» **Directions for this task**: Which of the lines below contain the string "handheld"? Copy each one.

--- Data records ---

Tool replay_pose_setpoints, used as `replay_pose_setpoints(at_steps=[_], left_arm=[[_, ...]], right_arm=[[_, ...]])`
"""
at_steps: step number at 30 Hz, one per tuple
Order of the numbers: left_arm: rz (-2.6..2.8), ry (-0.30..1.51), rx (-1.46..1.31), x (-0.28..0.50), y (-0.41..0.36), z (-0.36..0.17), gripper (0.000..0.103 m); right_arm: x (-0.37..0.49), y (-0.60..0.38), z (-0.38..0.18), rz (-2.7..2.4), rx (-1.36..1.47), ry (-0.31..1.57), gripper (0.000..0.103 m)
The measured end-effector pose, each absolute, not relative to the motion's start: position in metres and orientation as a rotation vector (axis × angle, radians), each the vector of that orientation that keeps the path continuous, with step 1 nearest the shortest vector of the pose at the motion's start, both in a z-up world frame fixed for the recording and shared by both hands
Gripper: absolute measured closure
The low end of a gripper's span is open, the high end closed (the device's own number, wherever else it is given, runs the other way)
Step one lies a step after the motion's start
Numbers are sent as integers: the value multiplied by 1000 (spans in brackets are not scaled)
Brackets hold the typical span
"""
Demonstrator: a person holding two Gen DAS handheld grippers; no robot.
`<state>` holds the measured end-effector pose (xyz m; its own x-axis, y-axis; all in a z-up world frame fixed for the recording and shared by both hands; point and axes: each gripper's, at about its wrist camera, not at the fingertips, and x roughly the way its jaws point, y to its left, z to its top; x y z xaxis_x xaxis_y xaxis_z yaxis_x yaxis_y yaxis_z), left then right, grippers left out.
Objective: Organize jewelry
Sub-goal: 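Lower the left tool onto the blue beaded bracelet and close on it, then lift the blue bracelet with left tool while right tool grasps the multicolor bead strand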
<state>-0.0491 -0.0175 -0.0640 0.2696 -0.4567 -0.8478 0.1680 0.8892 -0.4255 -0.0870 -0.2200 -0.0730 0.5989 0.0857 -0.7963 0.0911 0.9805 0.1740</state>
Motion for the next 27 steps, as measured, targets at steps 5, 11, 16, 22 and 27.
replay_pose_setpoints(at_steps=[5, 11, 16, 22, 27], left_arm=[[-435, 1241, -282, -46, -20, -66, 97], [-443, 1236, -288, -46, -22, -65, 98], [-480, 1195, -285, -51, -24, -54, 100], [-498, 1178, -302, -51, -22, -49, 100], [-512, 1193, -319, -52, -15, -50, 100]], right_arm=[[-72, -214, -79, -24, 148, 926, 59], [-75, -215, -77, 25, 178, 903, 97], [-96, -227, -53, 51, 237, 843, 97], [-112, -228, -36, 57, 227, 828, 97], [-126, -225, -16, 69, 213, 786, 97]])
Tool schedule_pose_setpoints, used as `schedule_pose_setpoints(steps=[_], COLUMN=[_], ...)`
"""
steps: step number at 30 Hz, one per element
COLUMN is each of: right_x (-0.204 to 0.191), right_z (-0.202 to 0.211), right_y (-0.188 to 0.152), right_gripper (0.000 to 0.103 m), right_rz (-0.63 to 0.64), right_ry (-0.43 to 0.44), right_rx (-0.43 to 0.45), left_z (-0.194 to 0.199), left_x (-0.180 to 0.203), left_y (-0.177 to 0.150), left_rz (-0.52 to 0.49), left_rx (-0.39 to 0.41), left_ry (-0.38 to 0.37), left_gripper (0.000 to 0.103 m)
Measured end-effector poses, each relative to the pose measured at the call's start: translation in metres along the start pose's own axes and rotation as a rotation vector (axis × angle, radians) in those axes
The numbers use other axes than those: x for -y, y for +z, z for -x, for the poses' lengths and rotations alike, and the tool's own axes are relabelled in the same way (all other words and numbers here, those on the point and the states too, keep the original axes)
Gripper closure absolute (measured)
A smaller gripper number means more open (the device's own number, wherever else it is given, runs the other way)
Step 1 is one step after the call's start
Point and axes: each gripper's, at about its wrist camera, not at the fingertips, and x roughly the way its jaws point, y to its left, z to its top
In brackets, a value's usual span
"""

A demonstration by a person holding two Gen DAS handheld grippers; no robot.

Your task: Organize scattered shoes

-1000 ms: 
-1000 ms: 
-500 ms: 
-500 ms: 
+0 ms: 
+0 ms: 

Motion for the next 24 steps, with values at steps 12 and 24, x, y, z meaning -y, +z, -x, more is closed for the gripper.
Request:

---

» **Your response**:
Demonstrator: a person holding two Gen DAS handheld grippers; no robot.
A demonstration by a person holding two Gen DAS handheld grippers; no robot.

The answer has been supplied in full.